## Your instructions:
For the word "target", search the records and show each line in which it occurs.

## Records provided:
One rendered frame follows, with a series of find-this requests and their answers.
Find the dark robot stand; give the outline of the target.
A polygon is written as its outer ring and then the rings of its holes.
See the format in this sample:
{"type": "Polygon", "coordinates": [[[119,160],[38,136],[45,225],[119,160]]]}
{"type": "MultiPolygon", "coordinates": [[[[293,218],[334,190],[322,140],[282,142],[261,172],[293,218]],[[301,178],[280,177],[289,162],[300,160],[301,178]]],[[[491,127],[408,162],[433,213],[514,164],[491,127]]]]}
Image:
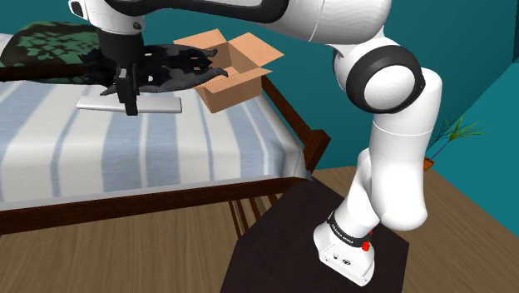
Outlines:
{"type": "Polygon", "coordinates": [[[357,286],[323,264],[314,228],[343,197],[317,179],[294,184],[236,242],[220,293],[403,293],[409,244],[373,231],[373,279],[357,286]]]}

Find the wooden bed with striped cover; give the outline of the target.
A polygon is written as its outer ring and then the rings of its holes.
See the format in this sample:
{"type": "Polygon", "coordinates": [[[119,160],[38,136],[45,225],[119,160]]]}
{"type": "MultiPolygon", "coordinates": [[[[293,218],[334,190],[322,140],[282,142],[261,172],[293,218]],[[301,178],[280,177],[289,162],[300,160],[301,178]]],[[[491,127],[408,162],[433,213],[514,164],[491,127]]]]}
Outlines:
{"type": "Polygon", "coordinates": [[[79,110],[98,86],[0,82],[0,235],[219,202],[274,198],[329,144],[268,79],[264,95],[210,113],[79,110]]]}

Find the green and black patterned pillow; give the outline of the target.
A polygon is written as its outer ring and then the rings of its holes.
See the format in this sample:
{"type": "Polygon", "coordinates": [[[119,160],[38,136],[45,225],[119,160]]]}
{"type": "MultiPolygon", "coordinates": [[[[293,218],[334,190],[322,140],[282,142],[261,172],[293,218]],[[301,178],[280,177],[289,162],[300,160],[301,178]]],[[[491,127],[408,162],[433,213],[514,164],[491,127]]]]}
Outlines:
{"type": "Polygon", "coordinates": [[[80,64],[81,55],[99,48],[92,25],[38,21],[21,28],[0,49],[0,81],[26,80],[29,67],[80,64]]]}

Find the black crumpled cloth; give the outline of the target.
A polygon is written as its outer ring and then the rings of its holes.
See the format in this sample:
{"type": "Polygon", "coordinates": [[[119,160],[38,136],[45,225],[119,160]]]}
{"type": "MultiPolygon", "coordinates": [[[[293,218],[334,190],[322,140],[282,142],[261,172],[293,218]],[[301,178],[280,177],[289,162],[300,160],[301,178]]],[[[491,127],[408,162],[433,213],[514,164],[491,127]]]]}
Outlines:
{"type": "MultiPolygon", "coordinates": [[[[217,54],[185,45],[149,45],[145,56],[136,64],[135,79],[140,92],[174,92],[196,87],[209,80],[228,75],[220,67],[212,67],[211,58],[217,54]]],[[[80,67],[85,76],[106,88],[103,96],[116,92],[116,63],[99,49],[81,55],[80,67]]]]}

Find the potted green plant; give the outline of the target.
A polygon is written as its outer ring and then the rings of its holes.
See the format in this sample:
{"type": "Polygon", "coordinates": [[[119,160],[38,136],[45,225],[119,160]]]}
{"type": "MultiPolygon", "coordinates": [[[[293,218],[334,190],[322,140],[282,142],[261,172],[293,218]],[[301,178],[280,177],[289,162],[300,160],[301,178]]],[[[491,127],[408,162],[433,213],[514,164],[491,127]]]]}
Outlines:
{"type": "Polygon", "coordinates": [[[444,143],[433,155],[424,157],[424,171],[428,171],[435,164],[434,159],[445,149],[445,147],[450,142],[453,142],[457,139],[485,135],[485,132],[482,131],[484,126],[480,126],[479,122],[464,123],[463,118],[464,116],[461,115],[456,120],[444,121],[439,133],[433,138],[432,141],[432,143],[435,144],[441,140],[444,140],[444,143]]]}

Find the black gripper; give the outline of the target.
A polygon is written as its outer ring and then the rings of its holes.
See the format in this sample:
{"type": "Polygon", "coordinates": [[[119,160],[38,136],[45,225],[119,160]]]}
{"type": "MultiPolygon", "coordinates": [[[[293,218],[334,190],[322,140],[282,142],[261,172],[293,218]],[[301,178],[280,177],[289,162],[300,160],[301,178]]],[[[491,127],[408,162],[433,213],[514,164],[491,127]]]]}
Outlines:
{"type": "Polygon", "coordinates": [[[115,76],[119,103],[125,104],[127,116],[137,116],[136,88],[132,74],[139,74],[139,66],[145,56],[142,34],[122,35],[97,30],[100,42],[101,69],[107,76],[115,76]]]}

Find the open brown cardboard box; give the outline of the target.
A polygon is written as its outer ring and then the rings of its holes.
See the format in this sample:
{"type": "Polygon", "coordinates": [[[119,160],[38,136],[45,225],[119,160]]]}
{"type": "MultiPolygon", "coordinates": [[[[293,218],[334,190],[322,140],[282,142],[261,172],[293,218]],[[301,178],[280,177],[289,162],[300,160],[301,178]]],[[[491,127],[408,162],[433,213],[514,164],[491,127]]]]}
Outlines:
{"type": "Polygon", "coordinates": [[[228,41],[220,30],[214,29],[177,39],[174,43],[217,51],[211,58],[211,66],[224,69],[228,75],[215,77],[195,88],[211,113],[260,95],[261,78],[269,73],[264,65],[283,56],[282,52],[250,32],[228,41]]]}

## Written answer:
Find the dark robot stand; give the outline of the target.
Find the wooden bed with striped cover; give the outline of the target.
Find the green and black patterned pillow; give the outline of the target.
Find the black crumpled cloth; give the outline of the target.
Find the potted green plant; give the outline of the target.
Find the black gripper; give the outline of the target.
Find the open brown cardboard box; give the outline of the target.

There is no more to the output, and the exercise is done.